Due to its low arithmetic intensity, prefix-sums exhibits a great amount of CPU stalls, rendering it a prime candidate for investigating and optimizing its energy behavior. Thus, we introduce CPPS algorithm, as well as a variety of optimized sequential prefix-sums kernels and thread placement policies, used as CPPS’s building blocks to optimize for performance and energy efficiency. Thanks to its better memory bandwidth utilization, CPPS outperforms other publically available implementations [1, 10, 12, 16].

To characterize the energy and performance behavior of CPPS, we investigate several configurations, i.e., sequential prefix-sums kernels, CPU frequency levels, number of threads and thread placement policies. The most important results of our experiments are: (1) significant energy savings, from 24 % to 55 %, and better energy reduction rate while descending to lower CPU frequencies when CPPS is configured with an optimized rather than a non-optimized sequential prefix-sums kernel in various different CPU frequencies and number of threads; (2) the optimized sequential prefix-sums kernels can improve CPPS’s performance from 24 % to 54 %, compared to a non-optimized sequential kernel when running on the maximum CPU frequency; (3) thread placement across NUMA nodes plays a significant role resulting in energy reductions of CPPS up to 47.5 % when placing threads under the same socket with almost negligible performance degradation, and up to 56.73 % when considering both sequential kernel and thread placement policy.
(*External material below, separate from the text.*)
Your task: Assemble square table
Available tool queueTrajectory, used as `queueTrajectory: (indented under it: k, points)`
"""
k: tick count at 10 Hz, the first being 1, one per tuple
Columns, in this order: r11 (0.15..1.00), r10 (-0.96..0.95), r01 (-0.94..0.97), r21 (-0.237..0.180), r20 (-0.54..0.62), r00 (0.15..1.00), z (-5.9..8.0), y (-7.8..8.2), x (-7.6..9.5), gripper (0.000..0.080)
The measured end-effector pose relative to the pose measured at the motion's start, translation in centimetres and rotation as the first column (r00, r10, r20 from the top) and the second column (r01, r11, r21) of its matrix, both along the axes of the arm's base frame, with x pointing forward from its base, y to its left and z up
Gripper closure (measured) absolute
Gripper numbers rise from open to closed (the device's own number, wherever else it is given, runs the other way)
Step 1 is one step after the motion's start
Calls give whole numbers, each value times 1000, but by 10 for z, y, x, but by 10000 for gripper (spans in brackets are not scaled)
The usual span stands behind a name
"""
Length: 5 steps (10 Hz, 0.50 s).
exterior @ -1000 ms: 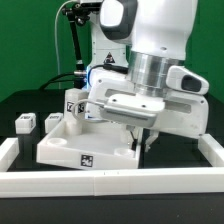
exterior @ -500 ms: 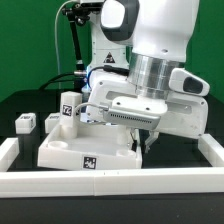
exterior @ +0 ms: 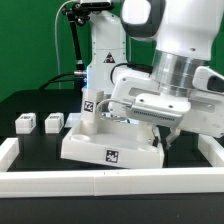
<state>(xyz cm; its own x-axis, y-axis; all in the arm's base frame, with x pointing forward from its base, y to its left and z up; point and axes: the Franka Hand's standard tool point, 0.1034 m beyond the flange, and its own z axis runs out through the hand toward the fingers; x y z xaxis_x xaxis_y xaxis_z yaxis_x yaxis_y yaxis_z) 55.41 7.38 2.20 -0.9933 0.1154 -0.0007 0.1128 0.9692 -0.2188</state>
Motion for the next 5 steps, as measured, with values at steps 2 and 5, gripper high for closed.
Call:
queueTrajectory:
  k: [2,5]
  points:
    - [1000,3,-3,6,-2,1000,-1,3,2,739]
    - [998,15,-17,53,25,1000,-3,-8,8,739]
Notation. Henceforth, we refer to sequential prefix-sums kernel as SPK, to optimized sequential prefix-sums kernel as OSPK, and to thread placement policy as TPP.

The rest of this paper is organized as follows. Section 2 introduces CPPS and presents different implementations for its building blocks. Section 3 describes assumptions and issues concerning energy and performance. Section 4 shows the experimental results. Section 5 concludes the paper.

2 Implementation

The operation of computing all prefix-sums (partial sums) for an array, also called a scan, is a fundamental parallel algorithm’s building block [2, 9, 13]. Given an input array x of n elements, the problem is to compute the (inclusive) prefix-sums \(\oplus _{j=0}^ix[j]\), for all indices i, \(0\le i<n\), for a given, associative operation \(\oplus \). In the following, the prefix-sums will be computed in-place with the ith prefix-sum stored in x[i]. The parallel prefix-sums problem is a well-studied problem and many theoretical (PRAM) and practical ideas have been proposed and presented over the past 30 years. Many implementations for x86 systems and GPUs are publically available [1, 6, 8, 1012, 15, 16], but none of them address energy aspects.

2.1 CPPS Algorithm

We introduce CPPS (cache-aware parallel prefix-sums) algorithm, as shown in Algorithm 1. It has been built on Pthreads for x86 shared memory systems. We chose Pthreads over other parallel frameworks, like OpenMP, mostly due to the flexibility of thread manipulation. The algorithm runs over an array x of n elements with a predetermined associative operator OP. CPPS consists of three phases in which the array x is divided in chunks of size Achunk \(*p+ \) Bchunk and processed in parallel by p threads, where Achunk corresponds to a segment of elements assigned to every thread (first phase) and Bchunk corresponds to an additional segment assigned only to thread \(t=0\) (third phase). The size of Achunk is architecture specific since it is mostly based on LLC’s (last level cache) size, main memory latency and number of active cores per socket. The Achunk must be lower than the system’s LLC size and be bigger than the size of the next cache level (ex. L2). Otherwise, fetching chunk-sizes of L2- or L1-size entails faster computation of a CPPS’s cycle (all phases) and more frequently being affected by the main memory latency. In addition, the size of Bchunk is dependent on the size of Achunk. In this paper, we do not cover how to find the best values for these parameters.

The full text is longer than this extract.